• Required action: Lines from the one containing "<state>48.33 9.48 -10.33" through the final line of the records are the only ones to copy, and each must match exactly.

Stored items

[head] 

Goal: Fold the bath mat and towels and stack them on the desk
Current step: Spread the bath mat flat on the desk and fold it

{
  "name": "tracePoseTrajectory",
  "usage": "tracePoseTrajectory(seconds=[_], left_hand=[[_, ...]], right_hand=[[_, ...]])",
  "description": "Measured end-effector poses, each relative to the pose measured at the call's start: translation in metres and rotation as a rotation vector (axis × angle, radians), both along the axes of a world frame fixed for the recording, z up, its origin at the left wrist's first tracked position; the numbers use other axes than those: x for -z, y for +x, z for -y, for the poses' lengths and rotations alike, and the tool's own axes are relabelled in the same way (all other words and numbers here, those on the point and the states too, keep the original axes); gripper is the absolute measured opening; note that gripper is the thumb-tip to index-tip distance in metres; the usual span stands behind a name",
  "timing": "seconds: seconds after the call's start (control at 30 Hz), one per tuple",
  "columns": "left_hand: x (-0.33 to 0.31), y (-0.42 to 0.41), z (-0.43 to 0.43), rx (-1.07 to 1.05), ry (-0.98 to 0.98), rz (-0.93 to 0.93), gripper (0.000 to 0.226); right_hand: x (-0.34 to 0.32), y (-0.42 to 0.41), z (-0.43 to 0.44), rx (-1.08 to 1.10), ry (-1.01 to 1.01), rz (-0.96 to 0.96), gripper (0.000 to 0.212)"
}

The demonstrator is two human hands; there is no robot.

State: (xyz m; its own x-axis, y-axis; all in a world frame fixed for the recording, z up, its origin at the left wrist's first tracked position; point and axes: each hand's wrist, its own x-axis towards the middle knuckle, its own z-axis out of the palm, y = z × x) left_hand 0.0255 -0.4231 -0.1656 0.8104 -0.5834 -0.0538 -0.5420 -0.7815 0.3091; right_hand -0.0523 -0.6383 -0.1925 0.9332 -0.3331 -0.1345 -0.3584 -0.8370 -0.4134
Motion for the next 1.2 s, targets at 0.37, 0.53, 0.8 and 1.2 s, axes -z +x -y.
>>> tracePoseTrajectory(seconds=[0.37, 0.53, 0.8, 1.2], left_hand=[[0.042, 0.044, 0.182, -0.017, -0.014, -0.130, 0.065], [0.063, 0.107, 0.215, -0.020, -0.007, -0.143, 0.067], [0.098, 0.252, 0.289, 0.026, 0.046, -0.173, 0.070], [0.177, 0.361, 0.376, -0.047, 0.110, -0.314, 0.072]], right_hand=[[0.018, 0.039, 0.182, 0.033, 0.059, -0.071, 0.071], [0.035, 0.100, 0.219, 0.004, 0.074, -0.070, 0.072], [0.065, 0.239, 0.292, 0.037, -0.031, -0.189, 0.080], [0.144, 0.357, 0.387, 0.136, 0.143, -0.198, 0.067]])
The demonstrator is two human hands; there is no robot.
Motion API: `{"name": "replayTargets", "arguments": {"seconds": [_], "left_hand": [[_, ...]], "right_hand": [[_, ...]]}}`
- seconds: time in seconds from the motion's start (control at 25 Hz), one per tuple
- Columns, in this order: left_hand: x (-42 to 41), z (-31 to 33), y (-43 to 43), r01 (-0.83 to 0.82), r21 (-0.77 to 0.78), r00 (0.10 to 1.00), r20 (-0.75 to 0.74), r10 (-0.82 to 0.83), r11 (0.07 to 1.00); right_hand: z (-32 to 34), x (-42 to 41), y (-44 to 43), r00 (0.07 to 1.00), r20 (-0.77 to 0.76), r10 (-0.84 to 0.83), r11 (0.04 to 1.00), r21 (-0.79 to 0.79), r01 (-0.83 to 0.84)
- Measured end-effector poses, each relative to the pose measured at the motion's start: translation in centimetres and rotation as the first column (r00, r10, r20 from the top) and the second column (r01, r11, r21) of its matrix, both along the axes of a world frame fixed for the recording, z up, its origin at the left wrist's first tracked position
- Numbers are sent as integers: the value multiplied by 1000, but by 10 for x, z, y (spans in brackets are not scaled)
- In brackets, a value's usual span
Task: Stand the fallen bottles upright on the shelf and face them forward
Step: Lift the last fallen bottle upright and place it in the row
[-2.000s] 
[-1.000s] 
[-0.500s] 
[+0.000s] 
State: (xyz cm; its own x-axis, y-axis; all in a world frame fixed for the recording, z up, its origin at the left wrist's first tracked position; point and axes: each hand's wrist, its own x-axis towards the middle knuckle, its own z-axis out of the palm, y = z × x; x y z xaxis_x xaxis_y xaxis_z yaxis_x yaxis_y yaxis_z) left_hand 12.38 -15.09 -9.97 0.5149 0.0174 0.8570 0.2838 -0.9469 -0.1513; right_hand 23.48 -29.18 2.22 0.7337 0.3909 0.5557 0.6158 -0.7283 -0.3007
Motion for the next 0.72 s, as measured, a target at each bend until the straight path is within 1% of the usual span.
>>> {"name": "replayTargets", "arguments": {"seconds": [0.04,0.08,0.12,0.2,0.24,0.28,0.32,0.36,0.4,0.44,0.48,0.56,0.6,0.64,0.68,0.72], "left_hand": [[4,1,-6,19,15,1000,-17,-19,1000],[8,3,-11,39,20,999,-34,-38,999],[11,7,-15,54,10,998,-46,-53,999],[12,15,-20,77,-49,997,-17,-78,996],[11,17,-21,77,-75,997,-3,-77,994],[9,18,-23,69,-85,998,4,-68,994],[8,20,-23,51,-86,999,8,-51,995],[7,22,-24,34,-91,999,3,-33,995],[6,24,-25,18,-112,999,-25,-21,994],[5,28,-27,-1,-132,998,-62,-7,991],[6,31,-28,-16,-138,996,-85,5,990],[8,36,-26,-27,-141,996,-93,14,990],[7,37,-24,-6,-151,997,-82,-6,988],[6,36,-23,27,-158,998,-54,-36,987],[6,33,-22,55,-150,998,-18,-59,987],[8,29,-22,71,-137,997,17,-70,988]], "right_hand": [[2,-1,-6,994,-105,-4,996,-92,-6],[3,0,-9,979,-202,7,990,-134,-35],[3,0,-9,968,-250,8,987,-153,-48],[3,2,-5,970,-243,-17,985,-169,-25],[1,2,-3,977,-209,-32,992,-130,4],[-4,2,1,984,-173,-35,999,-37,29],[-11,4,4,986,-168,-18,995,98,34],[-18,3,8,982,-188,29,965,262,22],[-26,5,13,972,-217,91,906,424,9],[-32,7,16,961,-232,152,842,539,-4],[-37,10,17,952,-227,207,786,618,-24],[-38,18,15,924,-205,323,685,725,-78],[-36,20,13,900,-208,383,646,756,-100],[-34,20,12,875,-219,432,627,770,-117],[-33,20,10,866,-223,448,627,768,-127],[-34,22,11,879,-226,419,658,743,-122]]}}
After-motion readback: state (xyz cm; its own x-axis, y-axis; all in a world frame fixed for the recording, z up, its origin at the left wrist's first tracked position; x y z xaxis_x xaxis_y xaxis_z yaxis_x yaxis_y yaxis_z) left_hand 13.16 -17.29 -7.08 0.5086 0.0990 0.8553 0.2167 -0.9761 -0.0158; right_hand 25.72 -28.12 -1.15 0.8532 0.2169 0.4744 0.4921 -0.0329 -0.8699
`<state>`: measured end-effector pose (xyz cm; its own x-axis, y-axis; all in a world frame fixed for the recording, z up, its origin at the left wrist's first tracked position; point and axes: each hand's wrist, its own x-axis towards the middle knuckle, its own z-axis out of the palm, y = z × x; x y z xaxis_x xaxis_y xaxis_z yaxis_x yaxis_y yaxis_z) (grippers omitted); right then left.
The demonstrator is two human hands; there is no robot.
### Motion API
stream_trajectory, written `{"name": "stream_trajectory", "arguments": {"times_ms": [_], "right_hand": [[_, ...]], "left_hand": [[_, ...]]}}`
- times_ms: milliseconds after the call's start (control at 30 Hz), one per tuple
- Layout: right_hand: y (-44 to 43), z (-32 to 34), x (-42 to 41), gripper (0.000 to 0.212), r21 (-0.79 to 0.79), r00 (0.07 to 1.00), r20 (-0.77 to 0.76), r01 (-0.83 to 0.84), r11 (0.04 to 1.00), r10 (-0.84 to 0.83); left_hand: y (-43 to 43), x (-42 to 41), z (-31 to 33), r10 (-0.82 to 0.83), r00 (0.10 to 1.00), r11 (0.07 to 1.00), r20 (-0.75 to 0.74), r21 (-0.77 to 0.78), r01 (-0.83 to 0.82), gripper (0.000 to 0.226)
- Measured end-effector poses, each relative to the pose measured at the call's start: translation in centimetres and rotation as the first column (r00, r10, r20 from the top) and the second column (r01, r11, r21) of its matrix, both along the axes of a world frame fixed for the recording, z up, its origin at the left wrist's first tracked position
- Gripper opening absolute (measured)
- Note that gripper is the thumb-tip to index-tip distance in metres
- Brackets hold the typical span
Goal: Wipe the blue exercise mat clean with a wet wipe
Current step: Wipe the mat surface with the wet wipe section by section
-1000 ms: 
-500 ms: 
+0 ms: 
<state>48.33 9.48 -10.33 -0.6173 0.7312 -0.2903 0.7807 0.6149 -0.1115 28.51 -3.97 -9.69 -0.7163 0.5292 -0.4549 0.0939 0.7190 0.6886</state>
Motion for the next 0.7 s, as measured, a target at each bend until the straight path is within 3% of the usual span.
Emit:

• Exercise answer:
<state>48.33 9.48 -10.33 -0.6173 0.7312 -0.2903 0.7807 0.6149 -0.1115 28.51 -3.97 -9.69 -0.7163 0.5292 -0.4549 0.0939 0.7190 0.6886</state>
Motion for the next 0.7 s, as measured, a target at each bend until the straight path is within 3% of the usual span.
Emit:

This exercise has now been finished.